--- What the exercise asks ---
Read through the lines below for the string "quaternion" and copy each one that has it.
_ _ _ _
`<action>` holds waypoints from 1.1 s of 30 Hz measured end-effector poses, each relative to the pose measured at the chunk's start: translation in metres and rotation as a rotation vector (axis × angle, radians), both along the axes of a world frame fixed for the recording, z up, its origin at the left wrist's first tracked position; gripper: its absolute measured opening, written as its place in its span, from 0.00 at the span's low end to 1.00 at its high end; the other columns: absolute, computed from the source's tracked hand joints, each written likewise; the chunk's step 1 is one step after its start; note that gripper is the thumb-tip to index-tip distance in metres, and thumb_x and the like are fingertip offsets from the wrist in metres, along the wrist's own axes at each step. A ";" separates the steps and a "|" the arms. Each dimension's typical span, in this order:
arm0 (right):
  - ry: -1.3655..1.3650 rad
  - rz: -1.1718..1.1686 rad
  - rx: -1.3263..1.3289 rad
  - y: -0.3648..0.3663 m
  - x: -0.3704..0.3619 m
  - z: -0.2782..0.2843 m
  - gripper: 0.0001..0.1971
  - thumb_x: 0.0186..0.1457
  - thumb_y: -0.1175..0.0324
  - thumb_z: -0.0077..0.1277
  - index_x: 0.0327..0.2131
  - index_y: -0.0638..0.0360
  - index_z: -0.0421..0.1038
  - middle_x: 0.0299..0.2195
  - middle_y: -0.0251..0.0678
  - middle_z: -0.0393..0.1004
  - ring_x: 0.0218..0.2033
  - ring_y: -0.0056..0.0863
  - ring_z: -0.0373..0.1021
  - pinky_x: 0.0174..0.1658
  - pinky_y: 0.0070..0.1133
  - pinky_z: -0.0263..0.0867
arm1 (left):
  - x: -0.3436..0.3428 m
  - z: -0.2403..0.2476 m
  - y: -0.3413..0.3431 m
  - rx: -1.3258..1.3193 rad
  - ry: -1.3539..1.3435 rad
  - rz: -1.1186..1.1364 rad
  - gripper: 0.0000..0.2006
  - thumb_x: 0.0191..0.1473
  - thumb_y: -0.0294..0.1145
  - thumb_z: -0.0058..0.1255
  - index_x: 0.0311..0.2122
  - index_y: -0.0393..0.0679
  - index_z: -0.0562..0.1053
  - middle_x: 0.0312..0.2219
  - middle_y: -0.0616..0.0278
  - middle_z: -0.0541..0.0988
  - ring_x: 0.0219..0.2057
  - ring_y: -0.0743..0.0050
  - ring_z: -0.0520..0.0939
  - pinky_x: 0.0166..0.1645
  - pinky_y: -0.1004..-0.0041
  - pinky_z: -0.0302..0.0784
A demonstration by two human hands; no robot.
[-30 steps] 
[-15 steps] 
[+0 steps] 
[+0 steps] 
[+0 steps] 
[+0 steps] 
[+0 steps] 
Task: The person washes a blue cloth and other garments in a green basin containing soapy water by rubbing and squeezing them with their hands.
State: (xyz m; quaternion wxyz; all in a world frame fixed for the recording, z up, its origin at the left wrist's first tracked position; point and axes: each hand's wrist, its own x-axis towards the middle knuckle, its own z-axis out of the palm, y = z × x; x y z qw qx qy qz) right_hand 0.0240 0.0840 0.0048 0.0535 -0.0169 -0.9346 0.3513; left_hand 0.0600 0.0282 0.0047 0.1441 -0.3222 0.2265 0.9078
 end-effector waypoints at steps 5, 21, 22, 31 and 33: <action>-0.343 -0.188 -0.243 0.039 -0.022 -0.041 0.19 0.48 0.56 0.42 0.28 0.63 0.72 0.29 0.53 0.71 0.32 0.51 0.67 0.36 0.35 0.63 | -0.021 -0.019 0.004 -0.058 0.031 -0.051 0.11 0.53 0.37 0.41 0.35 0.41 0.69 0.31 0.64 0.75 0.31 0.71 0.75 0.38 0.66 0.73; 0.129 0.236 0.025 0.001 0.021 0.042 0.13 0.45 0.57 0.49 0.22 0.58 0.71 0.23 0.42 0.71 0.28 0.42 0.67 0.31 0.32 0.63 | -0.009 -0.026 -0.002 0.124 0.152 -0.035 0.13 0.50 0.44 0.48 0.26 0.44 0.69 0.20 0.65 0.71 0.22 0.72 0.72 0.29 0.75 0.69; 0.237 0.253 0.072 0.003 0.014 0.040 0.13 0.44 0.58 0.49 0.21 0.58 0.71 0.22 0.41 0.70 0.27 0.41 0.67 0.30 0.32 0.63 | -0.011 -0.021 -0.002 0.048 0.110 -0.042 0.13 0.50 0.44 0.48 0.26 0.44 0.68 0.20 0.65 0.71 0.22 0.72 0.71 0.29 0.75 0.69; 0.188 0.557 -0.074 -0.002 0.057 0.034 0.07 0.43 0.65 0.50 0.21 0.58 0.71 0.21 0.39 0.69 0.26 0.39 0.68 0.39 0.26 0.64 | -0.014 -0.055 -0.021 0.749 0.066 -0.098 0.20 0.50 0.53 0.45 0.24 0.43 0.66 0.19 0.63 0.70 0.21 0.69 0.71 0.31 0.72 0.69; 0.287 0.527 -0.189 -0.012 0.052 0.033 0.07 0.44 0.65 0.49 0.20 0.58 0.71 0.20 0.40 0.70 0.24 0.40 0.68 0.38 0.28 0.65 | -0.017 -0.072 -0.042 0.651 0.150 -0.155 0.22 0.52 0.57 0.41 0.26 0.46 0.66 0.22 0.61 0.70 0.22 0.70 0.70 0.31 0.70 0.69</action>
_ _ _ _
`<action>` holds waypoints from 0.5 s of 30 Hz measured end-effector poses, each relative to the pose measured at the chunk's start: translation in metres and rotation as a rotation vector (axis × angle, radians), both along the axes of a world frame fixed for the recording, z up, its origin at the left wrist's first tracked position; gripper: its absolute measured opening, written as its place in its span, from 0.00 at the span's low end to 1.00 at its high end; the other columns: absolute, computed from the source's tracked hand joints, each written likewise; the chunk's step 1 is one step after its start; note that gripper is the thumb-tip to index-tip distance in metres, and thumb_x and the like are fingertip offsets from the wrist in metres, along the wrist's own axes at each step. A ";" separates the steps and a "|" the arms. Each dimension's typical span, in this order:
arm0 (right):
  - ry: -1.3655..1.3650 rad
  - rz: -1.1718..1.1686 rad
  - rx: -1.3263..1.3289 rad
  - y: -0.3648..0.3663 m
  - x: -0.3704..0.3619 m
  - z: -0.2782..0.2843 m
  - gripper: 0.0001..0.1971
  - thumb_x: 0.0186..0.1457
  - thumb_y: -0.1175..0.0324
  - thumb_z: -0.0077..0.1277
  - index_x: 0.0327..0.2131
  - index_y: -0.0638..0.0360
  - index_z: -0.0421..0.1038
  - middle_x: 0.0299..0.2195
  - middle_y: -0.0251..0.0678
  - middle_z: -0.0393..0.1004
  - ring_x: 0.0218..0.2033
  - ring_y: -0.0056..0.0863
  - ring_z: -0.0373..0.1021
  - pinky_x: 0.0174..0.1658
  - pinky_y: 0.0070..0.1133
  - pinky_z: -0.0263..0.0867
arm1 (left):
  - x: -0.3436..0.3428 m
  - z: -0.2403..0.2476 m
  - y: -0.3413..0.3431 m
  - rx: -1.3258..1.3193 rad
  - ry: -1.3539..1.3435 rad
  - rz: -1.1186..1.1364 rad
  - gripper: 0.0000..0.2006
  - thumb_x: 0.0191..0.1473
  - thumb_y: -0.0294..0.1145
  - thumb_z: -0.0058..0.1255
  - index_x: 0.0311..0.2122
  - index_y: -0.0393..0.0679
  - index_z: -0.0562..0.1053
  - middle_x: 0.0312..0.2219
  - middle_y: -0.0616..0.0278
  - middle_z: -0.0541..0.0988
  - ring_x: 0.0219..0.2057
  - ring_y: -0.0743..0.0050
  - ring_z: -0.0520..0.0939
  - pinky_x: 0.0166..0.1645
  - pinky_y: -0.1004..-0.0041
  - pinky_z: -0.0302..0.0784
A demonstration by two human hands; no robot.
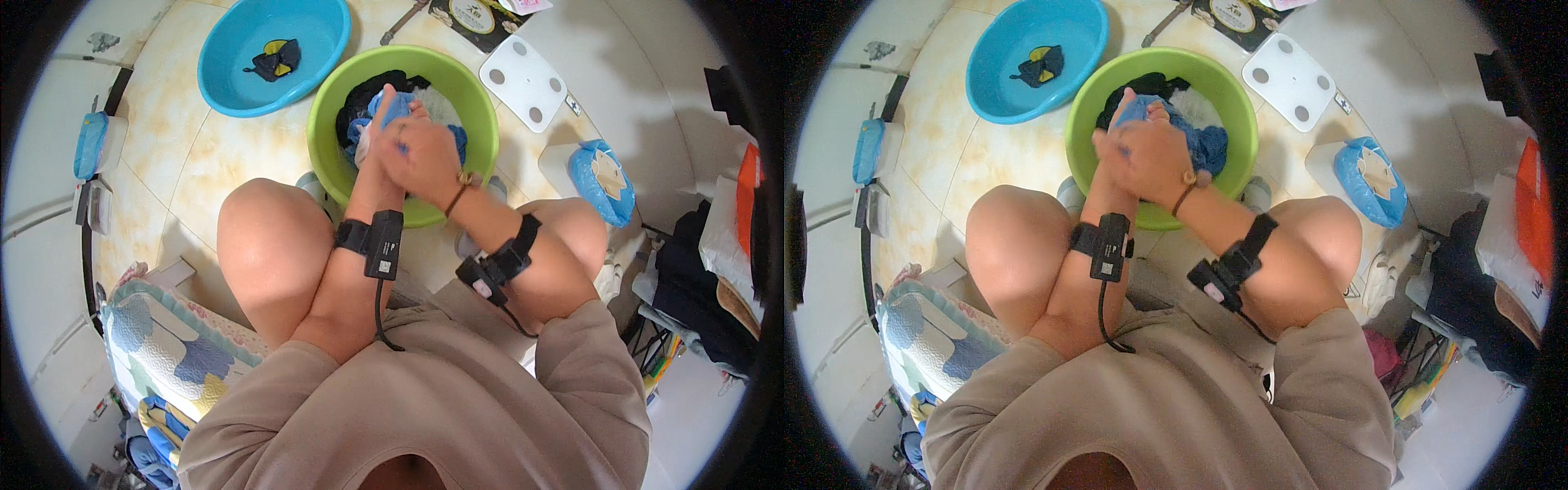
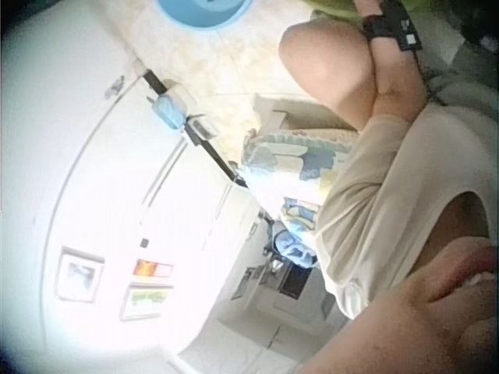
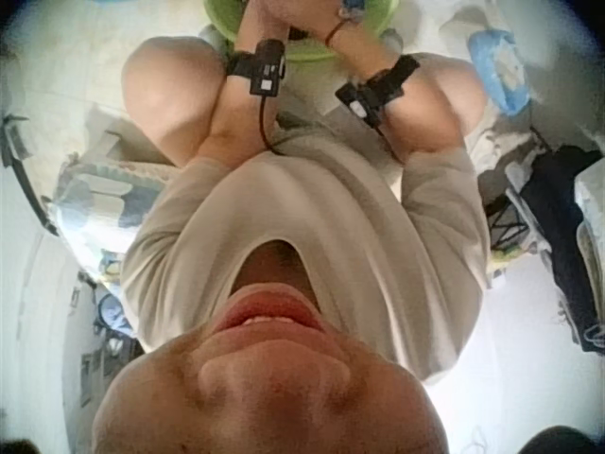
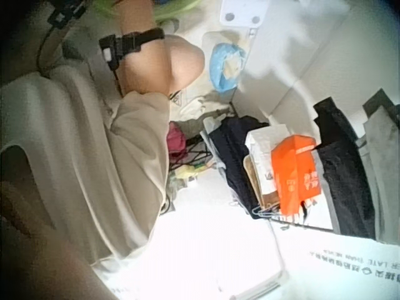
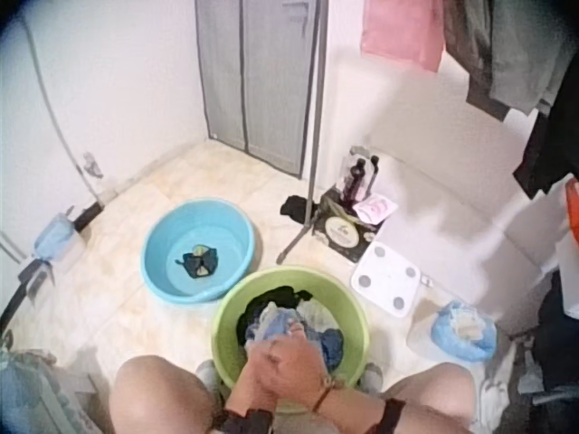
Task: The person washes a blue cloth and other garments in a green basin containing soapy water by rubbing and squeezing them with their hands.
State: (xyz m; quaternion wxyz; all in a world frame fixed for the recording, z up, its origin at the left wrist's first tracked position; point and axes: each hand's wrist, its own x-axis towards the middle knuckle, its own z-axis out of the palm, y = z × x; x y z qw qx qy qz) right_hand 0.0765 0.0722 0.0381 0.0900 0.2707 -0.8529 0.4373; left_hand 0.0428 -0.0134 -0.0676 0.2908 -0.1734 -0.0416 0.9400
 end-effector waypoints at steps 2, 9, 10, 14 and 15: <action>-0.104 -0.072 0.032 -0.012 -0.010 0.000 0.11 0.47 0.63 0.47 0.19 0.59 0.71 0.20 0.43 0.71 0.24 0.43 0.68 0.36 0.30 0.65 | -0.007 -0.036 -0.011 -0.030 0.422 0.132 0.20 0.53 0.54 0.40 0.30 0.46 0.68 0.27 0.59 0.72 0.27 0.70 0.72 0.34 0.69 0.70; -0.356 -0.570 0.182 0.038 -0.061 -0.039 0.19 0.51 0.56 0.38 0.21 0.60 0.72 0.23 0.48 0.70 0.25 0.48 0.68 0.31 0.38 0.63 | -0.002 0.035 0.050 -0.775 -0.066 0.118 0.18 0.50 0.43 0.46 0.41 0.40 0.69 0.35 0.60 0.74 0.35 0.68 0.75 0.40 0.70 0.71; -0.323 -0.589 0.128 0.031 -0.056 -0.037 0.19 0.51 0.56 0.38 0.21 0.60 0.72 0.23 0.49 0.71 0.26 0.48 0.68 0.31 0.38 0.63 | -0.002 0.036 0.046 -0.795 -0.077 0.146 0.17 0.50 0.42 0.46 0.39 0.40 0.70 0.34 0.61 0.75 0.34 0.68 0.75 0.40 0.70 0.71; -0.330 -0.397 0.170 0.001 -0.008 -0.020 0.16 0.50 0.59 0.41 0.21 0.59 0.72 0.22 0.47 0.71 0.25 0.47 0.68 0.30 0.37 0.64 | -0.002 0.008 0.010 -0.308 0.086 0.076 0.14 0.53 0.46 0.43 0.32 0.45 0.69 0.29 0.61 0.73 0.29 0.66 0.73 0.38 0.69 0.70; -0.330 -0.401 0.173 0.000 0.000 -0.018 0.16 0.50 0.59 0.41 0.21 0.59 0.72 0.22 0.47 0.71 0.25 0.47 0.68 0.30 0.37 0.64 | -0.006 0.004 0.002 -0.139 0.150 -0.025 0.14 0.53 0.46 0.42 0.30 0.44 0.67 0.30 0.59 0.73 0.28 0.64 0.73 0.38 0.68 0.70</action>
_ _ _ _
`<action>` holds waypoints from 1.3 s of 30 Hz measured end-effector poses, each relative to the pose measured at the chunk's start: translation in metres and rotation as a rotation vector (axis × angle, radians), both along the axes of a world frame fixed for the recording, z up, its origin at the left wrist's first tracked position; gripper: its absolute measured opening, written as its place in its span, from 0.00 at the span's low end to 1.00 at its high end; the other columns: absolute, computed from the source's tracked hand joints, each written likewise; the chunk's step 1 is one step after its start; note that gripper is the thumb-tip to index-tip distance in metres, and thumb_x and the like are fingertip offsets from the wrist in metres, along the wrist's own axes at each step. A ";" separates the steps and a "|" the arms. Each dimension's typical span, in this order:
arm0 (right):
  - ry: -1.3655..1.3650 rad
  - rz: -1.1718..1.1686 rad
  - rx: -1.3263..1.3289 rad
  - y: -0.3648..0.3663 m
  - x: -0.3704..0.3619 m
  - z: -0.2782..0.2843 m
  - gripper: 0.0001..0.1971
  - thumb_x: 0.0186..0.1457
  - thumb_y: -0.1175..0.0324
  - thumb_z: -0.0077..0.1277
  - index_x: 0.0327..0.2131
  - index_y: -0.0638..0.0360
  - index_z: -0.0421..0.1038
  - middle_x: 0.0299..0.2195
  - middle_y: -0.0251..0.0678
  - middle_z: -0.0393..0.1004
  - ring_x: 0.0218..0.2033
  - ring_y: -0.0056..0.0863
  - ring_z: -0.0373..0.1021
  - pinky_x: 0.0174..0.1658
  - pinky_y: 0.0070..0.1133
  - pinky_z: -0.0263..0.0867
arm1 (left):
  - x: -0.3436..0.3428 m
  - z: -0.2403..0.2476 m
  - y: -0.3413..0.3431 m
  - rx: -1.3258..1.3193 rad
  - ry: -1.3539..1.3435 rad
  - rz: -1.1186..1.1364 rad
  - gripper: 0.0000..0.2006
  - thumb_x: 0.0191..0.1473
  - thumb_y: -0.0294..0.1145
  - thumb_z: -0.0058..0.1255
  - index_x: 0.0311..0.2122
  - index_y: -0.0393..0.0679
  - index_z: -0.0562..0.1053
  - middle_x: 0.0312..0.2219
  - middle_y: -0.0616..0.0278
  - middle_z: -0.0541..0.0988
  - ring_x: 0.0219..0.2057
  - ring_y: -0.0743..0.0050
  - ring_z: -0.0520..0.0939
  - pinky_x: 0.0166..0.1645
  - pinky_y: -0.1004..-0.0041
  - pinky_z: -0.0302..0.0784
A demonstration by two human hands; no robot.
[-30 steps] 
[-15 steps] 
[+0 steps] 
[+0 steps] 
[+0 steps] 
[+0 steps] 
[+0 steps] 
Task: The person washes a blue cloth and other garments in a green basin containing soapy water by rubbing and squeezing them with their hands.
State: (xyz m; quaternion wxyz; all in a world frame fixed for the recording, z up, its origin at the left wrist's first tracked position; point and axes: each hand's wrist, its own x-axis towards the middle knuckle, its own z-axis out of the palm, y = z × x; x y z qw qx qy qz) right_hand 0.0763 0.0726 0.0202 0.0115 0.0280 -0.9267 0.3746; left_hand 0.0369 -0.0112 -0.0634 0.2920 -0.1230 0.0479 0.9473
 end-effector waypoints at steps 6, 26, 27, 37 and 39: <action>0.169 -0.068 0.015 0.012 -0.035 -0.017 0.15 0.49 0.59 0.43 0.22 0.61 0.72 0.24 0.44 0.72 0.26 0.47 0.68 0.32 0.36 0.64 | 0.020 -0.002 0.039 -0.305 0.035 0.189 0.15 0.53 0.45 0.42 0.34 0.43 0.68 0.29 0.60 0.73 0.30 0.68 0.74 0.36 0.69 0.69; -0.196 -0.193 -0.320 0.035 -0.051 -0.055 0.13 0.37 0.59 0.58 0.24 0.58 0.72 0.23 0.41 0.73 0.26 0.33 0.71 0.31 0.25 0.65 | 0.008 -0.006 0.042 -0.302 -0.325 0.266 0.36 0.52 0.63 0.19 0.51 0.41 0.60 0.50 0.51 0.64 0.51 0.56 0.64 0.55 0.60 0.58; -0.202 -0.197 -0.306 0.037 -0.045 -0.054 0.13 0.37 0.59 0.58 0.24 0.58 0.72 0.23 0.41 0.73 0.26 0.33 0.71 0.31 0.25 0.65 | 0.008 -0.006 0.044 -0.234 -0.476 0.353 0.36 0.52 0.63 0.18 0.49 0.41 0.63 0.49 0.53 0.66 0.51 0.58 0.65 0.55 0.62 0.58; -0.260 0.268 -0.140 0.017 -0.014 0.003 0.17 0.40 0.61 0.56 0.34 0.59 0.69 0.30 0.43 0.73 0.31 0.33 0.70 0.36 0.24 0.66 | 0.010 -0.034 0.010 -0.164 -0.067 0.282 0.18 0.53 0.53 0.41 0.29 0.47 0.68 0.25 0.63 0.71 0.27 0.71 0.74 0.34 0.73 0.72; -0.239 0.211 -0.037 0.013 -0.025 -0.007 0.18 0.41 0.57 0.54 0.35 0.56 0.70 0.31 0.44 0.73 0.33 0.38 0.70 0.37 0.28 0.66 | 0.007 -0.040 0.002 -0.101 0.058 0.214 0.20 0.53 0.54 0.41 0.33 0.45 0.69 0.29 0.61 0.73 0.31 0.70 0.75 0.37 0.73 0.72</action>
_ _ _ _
--- Problem solution ---
State: (xyz m; quaternion wxyz; all in a world frame fixed for the recording, z up, its origin at the left wrist's first tracked position; point and axes: each hand's wrist, its own x-axis towards the middle knuckle, its own z-axis out of the palm, y = z × x; x y z qw qx qy qz) right_hand 0.0240 0.0840 0.0048 0.0535 -0.0169 -0.9346 0.3513; left_hand 0.0600 0.0282 0.0047 0.1441 -0.3222 0.2265 0.9078
State: (xyz m; quaternion wxyz; all in a world frame fixed for the recording, z up, its origin at the left wrist's first tracked position; point and axes: each hand's wrist, its own x-axis towards the middle knuckle, its own z-axis out of the palm, y = z × x; x y z qw qx qy qz) right_hand 0.0765 0.0722 0.0381 0.0900 0.2707 -0.8529 0.4373; left_hand 0.0428 -0.0134 -0.0676 0.2908 -0.1734 -0.0416 0.9400
State: (xyz m; quaternion wxyz; all in a world frame fixed for the recording, z up, its origin at the left wrist's first tracked position; point and axes: each hand's wrist, its own x-axis towards the middle knuckle, its own z-axis out of the palm, y = z × x; x y z qw qx qy qz) right_hand 0.0763 0.0726 0.0202 0.0115 0.0280 -0.9267 0.3746; left_hand 0.0369 -0.0112 -0.0634 0.2920 -0.1230 0.0479 0.9473

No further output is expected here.